**Instructions to follow:**
Give the number of lines in the listing that hold the word "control". Write nothing but that number.

========

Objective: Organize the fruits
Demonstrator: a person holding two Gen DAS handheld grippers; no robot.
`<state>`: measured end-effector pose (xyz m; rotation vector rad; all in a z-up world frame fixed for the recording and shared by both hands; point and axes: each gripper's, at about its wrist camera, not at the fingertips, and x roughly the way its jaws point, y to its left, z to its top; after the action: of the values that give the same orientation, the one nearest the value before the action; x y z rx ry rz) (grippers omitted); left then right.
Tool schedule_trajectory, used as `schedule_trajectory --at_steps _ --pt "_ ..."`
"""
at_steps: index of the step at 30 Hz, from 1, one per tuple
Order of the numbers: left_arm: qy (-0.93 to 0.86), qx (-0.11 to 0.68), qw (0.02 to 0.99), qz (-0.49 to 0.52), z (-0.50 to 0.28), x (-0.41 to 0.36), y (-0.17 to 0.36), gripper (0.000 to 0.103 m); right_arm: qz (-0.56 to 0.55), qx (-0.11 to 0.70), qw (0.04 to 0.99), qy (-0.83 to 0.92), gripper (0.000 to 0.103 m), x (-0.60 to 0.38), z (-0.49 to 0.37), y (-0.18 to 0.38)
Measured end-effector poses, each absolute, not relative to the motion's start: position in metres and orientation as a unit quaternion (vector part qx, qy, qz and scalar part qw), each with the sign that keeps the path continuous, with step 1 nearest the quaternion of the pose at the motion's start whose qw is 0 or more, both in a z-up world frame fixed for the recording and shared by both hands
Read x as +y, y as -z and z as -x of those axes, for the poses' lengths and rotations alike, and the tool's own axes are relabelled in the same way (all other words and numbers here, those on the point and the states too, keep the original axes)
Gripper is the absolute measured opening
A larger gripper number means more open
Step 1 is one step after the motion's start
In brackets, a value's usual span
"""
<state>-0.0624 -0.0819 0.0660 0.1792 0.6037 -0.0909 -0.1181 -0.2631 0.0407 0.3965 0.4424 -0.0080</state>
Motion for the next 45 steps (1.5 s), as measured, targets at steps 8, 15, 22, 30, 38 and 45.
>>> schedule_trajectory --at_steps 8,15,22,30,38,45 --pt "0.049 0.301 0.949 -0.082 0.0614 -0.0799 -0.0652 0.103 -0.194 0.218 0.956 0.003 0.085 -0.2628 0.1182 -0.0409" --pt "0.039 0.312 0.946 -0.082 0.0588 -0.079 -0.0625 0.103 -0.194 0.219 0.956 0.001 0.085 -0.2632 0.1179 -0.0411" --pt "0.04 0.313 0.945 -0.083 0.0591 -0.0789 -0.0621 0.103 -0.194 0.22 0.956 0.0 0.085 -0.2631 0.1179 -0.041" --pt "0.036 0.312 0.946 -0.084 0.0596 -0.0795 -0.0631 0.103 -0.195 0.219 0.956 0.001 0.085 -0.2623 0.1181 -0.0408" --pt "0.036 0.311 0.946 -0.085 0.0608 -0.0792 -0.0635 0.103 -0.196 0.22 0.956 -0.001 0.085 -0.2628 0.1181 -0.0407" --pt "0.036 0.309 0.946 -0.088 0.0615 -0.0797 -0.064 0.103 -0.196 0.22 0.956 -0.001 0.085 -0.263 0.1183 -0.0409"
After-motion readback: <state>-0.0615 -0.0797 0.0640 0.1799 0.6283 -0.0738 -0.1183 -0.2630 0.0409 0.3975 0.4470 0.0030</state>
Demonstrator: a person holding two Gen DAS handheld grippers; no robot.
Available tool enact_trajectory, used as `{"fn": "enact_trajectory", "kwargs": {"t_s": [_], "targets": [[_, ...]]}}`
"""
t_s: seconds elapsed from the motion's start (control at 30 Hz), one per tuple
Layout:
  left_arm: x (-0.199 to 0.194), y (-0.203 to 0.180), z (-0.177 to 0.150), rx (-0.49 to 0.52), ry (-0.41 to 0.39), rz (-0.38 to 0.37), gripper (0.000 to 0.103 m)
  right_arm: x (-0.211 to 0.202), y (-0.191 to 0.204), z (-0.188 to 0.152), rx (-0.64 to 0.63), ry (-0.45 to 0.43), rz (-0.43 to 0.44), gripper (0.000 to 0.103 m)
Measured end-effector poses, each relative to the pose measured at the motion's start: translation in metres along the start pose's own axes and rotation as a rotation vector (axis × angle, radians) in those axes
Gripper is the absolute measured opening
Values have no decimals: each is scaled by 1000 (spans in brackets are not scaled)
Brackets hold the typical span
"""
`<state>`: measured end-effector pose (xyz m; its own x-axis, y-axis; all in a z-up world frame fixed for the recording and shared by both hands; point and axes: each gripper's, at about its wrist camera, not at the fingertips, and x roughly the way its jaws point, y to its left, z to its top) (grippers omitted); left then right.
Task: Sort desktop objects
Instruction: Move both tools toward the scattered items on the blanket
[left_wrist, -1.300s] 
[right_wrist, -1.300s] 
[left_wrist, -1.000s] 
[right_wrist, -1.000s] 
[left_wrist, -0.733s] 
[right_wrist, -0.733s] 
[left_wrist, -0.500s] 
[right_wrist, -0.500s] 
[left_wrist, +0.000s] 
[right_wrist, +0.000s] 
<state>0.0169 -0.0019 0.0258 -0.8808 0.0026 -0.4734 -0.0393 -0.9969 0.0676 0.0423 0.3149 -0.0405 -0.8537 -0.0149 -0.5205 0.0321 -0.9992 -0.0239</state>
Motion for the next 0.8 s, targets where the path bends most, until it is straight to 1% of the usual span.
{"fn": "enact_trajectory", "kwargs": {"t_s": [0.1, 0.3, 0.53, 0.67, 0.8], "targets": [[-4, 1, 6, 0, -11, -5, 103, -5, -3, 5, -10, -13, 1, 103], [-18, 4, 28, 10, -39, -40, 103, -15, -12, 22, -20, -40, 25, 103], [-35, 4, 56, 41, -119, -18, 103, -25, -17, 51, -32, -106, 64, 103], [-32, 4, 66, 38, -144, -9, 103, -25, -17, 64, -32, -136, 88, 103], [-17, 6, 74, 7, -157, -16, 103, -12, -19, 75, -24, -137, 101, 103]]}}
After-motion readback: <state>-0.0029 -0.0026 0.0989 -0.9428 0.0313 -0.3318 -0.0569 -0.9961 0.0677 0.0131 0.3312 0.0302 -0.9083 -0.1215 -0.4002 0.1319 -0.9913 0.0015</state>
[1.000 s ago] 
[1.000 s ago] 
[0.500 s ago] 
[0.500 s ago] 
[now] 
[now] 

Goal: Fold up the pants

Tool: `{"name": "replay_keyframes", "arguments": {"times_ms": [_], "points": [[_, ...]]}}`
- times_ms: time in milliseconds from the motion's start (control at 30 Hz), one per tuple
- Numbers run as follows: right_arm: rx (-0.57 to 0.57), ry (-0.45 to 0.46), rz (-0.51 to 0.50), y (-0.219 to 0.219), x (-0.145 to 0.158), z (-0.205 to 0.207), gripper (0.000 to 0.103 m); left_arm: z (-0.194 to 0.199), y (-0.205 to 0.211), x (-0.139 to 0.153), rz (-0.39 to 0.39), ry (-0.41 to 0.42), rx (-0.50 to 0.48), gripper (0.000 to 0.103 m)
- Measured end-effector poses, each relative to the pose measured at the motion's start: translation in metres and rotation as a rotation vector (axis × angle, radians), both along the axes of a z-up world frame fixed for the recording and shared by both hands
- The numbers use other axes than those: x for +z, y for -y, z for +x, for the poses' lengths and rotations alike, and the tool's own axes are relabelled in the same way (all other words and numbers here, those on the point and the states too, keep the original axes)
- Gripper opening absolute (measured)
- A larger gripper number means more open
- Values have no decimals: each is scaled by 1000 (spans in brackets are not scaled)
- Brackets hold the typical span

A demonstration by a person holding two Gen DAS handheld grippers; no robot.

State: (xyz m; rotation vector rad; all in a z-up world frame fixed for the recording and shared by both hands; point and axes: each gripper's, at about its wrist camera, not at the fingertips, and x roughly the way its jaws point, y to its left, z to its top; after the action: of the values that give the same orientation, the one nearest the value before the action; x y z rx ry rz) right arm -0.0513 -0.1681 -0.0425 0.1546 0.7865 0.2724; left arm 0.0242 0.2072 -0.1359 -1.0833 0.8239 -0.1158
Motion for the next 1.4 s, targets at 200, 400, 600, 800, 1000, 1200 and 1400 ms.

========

**Result for this task:**
2